[Opening Data for processing section]
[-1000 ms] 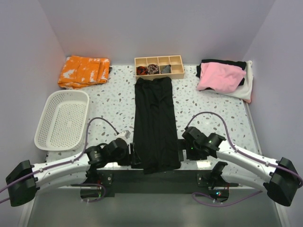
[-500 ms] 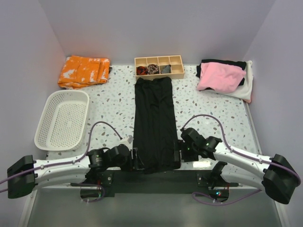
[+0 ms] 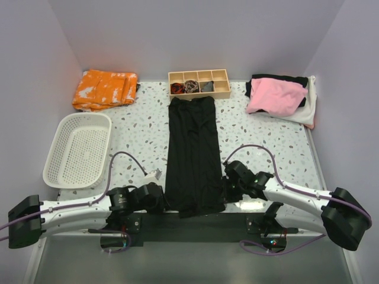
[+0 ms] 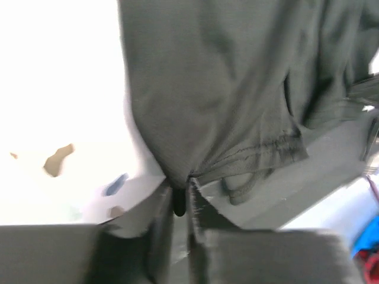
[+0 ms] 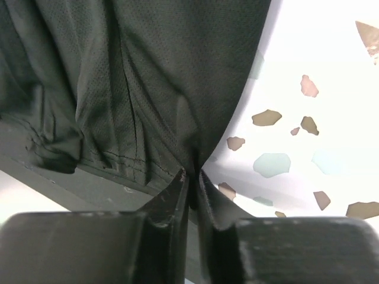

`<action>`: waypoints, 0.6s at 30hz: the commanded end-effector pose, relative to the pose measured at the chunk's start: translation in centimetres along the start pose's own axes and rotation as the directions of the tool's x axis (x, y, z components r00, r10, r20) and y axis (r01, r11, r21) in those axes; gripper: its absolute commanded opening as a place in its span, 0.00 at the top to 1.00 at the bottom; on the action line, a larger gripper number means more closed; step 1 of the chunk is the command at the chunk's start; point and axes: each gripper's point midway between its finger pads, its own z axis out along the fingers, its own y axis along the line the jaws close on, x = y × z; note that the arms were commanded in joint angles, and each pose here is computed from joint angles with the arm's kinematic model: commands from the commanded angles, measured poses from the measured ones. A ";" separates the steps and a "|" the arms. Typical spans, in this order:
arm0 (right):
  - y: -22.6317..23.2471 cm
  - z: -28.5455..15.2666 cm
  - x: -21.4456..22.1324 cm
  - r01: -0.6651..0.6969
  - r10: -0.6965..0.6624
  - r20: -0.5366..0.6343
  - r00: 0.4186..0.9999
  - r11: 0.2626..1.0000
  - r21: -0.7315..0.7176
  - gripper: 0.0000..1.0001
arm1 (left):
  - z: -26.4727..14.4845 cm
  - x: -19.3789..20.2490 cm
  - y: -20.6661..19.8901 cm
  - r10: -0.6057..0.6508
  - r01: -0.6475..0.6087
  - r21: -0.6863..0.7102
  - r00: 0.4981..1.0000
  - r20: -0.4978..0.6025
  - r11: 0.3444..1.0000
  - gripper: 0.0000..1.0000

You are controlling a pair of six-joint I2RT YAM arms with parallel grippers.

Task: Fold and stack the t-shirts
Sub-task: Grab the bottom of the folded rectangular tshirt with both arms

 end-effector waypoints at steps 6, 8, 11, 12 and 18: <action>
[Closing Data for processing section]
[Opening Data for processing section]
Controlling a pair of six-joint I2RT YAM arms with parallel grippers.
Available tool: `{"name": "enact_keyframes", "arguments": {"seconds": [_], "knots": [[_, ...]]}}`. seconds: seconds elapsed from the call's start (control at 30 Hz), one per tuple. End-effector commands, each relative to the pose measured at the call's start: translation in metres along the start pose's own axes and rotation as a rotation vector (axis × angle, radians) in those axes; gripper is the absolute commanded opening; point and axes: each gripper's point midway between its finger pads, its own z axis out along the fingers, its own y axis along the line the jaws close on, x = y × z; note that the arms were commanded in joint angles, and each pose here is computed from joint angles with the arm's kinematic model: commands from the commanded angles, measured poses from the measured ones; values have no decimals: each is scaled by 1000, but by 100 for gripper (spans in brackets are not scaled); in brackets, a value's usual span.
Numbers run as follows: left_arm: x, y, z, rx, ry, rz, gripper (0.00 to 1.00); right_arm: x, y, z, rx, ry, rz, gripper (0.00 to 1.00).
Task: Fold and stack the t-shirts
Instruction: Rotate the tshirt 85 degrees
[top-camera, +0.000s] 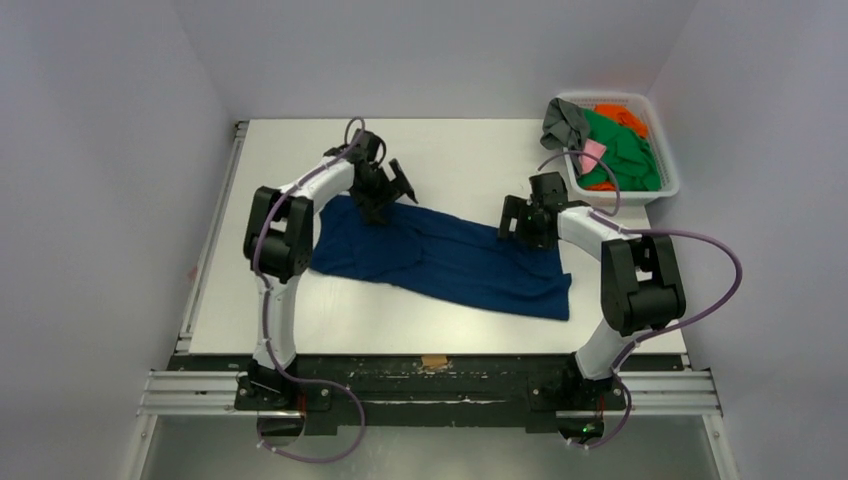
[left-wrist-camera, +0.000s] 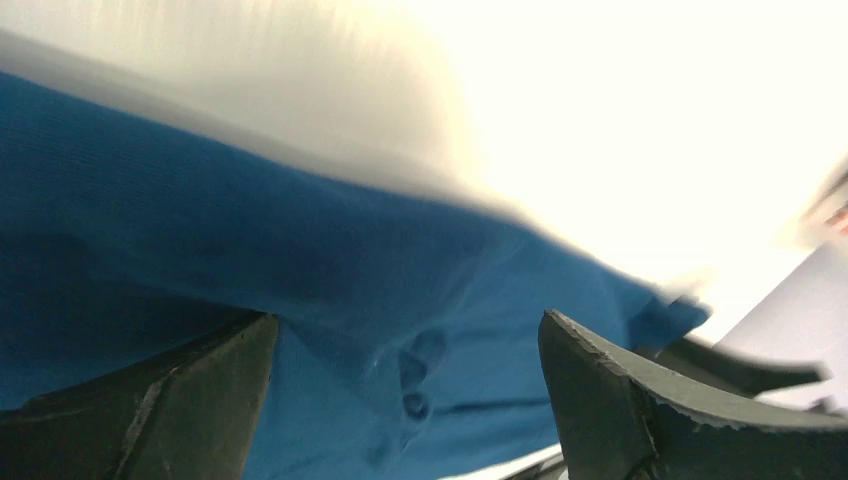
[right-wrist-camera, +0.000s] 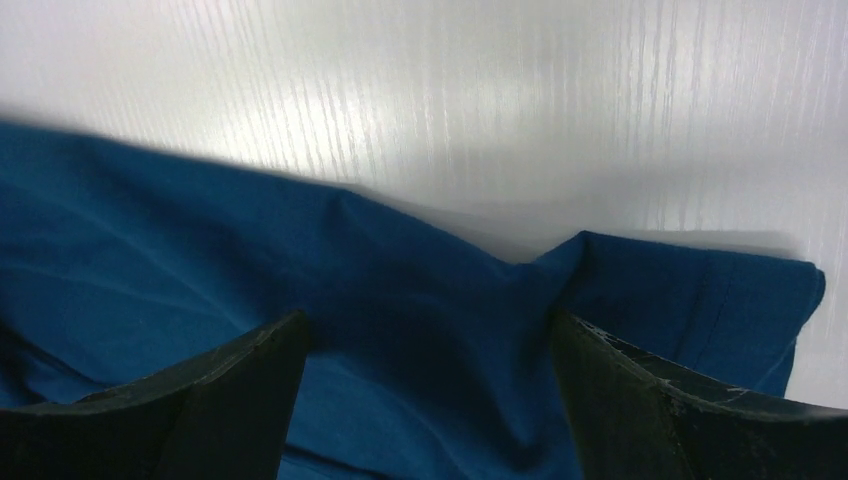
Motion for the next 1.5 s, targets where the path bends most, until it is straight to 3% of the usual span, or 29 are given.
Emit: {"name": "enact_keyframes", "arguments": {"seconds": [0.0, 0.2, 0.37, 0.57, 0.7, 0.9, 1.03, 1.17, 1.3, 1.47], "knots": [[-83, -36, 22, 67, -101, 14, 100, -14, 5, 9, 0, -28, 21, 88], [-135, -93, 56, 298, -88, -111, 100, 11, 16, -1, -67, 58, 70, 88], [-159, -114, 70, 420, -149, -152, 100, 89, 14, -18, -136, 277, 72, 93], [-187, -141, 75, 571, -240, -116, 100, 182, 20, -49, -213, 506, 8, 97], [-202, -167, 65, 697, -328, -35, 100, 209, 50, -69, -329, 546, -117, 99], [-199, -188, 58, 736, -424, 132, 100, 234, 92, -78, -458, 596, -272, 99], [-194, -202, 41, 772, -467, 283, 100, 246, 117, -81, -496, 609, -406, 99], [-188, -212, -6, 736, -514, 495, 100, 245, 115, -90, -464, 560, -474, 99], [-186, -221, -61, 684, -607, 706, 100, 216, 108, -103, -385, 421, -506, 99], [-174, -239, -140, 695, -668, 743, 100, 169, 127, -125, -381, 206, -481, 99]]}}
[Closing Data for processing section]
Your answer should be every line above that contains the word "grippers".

You are controlling a pair of six-joint I2RT YAM arms with parallel grippers.
Controlling a pair of six-joint I2RT YAM arms with parallel grippers.

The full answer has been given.